- Brief:
Leave every picture out and give back the lines below from the first through the line that holds "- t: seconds", exactly as written.

- Source records:
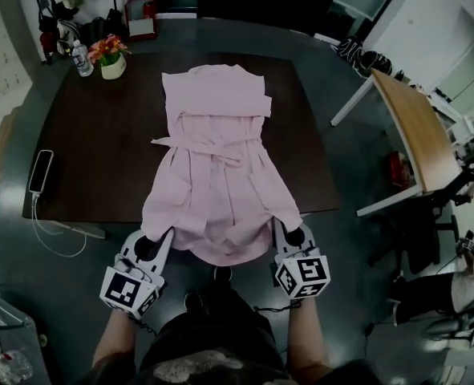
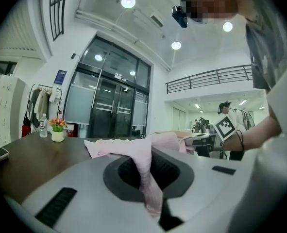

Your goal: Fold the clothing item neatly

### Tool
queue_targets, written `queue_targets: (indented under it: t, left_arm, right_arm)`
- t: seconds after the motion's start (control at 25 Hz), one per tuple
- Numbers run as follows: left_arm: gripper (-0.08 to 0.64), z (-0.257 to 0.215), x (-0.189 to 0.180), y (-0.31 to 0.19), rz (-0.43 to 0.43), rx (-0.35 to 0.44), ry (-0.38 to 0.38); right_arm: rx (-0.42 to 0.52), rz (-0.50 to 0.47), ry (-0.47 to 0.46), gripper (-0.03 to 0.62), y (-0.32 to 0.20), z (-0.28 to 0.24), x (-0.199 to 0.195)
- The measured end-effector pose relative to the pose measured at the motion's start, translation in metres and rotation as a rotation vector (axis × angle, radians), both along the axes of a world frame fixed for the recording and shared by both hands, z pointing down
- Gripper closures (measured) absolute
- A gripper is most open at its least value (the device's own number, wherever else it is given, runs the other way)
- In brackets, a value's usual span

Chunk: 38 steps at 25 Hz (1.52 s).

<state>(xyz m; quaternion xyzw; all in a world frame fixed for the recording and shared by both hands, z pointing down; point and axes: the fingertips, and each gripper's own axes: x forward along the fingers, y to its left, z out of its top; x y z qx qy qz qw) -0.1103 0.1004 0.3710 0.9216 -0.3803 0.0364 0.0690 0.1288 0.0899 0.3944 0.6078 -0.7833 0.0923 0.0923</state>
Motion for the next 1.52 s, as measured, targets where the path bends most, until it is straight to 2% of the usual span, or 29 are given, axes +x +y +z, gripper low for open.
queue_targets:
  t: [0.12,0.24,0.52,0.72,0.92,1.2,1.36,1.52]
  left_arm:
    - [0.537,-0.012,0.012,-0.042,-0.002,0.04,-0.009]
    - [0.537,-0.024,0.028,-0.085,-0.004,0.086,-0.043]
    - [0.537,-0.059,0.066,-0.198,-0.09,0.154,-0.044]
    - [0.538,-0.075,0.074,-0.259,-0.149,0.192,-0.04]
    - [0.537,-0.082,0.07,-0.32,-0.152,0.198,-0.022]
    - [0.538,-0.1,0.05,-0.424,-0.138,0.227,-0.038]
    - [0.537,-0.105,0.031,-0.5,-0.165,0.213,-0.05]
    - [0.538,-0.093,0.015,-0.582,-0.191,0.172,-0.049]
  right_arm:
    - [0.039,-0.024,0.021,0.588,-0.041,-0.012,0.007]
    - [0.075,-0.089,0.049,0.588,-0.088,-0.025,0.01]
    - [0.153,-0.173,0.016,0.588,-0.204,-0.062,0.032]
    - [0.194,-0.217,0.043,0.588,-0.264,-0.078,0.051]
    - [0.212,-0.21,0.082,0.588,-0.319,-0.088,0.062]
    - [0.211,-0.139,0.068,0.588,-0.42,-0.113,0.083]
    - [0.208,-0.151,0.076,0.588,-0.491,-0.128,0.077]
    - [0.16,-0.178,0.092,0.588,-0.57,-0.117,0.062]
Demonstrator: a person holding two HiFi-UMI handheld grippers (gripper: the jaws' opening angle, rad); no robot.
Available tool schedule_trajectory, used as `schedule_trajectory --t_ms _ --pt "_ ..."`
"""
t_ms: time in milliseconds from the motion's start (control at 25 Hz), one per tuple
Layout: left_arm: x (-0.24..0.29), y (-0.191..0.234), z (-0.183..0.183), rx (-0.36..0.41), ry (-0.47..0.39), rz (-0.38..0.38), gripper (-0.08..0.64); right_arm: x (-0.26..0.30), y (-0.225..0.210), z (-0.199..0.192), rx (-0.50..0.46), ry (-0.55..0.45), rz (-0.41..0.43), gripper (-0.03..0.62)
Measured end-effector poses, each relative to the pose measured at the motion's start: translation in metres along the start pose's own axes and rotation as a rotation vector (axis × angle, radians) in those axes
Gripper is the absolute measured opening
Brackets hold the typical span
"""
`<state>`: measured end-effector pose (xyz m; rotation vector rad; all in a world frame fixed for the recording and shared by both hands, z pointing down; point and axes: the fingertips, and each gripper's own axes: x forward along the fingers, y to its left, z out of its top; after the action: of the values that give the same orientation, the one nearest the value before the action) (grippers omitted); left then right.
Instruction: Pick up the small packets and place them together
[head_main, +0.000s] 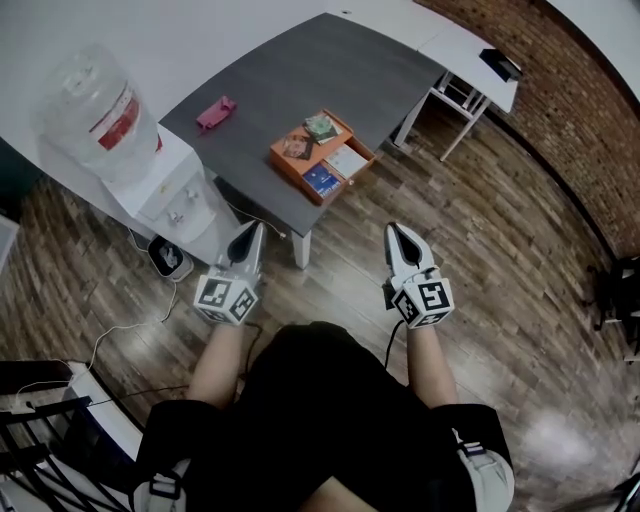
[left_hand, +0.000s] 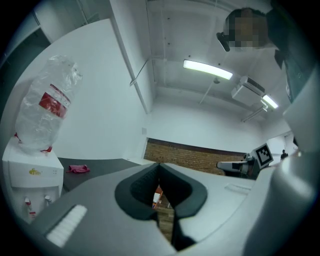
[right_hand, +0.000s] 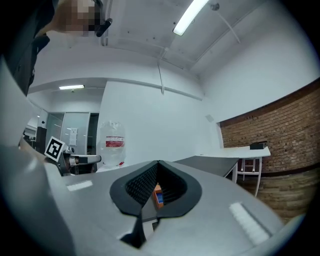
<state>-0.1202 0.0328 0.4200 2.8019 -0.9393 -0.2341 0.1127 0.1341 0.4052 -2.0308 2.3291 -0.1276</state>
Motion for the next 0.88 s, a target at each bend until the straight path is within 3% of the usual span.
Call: schedule_trajectory --t_ms 320,880 --pt "0.01 -0.016 -0.013 -0.007 0.024 -0.003 0.0 -0.01 -0.022 0.006 -0.003 -0.01 0.0 0.0" --pt "0.008 -0.017 -0.026 -0.029 0.059 -0.012 0.0 -0.008 -0.016 0.003 -0.019 0.009 0.019 0.002"
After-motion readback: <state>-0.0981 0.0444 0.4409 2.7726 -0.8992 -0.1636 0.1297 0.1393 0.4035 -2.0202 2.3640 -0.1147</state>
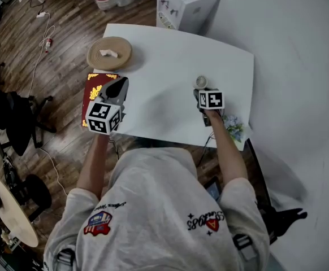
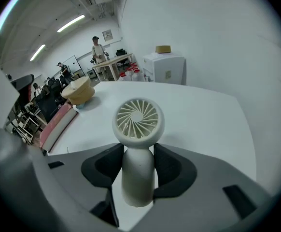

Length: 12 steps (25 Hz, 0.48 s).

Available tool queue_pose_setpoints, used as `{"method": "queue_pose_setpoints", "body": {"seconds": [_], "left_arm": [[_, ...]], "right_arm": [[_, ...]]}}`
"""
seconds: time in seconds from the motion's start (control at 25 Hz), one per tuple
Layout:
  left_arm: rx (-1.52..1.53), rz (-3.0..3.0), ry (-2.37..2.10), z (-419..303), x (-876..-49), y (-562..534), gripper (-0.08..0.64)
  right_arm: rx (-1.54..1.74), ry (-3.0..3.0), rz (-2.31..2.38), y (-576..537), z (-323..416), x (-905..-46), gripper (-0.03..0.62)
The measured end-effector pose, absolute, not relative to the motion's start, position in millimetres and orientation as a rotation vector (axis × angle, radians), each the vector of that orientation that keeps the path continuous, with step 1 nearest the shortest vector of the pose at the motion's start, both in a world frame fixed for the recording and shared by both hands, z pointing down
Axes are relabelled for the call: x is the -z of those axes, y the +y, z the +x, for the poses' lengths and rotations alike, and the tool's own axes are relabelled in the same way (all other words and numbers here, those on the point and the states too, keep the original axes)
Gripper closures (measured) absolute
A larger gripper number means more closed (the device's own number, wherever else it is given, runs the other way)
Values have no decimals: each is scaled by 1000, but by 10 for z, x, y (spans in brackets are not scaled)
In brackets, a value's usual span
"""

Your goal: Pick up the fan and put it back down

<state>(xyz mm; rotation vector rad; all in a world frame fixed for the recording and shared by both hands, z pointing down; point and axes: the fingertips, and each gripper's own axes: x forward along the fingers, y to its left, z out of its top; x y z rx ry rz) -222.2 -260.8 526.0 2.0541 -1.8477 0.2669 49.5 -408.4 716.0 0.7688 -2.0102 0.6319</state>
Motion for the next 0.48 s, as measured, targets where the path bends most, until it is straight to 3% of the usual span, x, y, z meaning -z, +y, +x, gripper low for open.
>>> {"method": "queue_pose_setpoints", "body": {"seconds": [0.48], "left_arm": [[-223,2192,-1836,-2090,-4796,-3091,555]], "right_arm": [[-507,-2321,867,-4335,302,-5855,397]]}}
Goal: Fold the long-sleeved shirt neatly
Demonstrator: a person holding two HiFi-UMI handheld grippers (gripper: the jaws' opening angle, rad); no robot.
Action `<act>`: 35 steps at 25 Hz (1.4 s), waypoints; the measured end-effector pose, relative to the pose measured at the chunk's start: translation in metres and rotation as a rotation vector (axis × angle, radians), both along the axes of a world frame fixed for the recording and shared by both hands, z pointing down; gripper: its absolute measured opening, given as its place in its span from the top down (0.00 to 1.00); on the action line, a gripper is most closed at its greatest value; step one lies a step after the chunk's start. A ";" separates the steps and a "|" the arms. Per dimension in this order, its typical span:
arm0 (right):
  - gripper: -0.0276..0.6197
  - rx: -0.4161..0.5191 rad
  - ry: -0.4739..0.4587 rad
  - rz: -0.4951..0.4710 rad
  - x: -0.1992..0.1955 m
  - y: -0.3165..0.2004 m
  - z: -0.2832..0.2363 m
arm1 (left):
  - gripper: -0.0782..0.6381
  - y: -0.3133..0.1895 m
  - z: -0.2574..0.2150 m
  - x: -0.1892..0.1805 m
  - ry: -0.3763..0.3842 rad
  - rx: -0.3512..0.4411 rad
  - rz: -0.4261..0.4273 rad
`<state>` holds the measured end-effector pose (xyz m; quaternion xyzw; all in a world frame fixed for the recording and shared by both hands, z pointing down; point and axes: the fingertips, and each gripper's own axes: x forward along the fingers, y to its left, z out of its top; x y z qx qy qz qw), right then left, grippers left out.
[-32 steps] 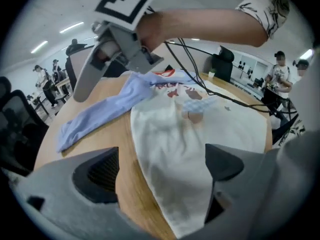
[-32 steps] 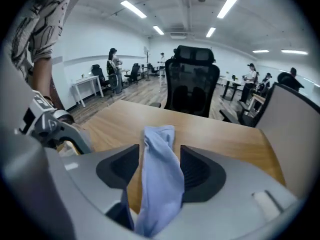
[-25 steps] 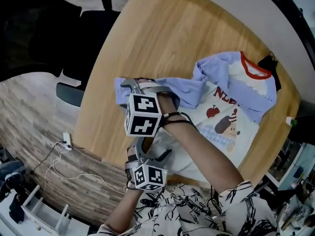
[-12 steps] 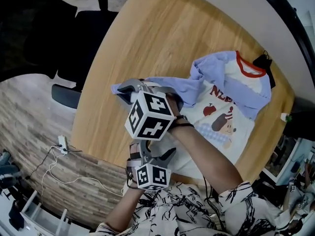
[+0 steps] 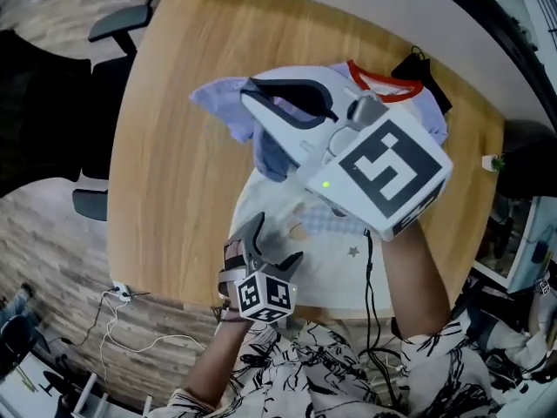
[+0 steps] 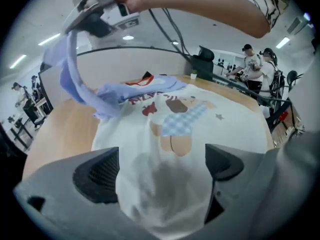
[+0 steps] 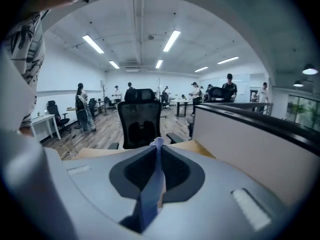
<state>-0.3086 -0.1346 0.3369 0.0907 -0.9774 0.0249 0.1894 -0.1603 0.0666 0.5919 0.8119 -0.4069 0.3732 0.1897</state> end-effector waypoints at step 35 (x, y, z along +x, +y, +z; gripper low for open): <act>0.56 -0.326 0.181 0.654 0.480 -0.024 0.203 | 0.14 -0.007 0.017 0.001 -0.011 -0.159 -0.105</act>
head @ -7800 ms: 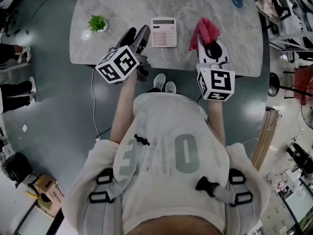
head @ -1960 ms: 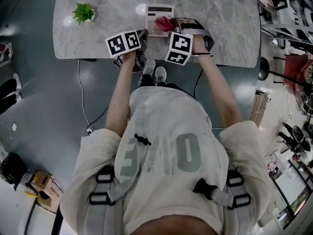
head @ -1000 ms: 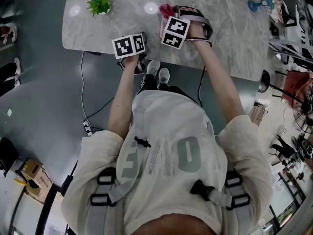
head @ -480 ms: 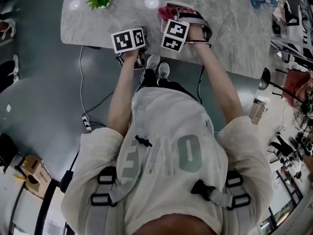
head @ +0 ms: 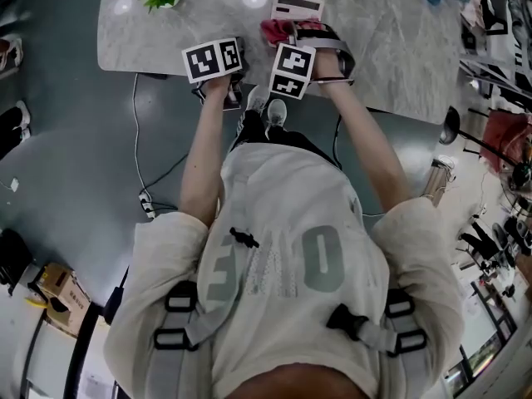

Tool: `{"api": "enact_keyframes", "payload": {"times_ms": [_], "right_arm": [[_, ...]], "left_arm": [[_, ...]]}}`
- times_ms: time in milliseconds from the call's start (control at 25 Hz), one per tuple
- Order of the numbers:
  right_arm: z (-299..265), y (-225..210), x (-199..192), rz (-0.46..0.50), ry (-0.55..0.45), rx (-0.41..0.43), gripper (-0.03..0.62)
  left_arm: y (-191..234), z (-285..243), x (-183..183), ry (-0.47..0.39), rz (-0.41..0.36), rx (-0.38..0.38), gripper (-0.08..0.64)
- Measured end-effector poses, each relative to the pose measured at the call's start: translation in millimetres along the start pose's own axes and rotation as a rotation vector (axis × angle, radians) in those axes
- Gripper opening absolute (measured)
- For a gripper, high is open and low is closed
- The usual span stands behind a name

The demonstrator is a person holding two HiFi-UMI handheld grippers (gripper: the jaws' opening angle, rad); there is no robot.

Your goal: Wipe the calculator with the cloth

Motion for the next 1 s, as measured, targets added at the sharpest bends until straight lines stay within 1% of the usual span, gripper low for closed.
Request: {"api": "enact_keyframes", "payload": {"times_ms": [560, 840, 1000], "right_arm": [[25, 54, 12, -0.002, -0.038, 0.068, 0.055], [28, 62, 10, 0.012, -0.042, 0.085, 0.055], [30, 55, 10, 0.016, -0.054, 0.081, 0.055]], "left_arm": [[2, 0, 0, -0.001, -0.004, 0.006, 0.02], [-1, 0, -1, -0.005, -0.009, 0.011, 0.019], [0, 1, 3, -0.002, 0.014, 0.012, 0.02]]}}
Point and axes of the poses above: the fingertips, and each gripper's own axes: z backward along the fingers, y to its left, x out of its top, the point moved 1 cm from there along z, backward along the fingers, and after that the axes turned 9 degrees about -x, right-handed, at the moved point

- Reply to the task:
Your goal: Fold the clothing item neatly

### Tool
queue_targets, written `queue_targets: (indented under it: t, left_arm, right_arm)`
- t: seconds after the motion's start (control at 25 Hz), one per tuple

No part of the exercise remains open.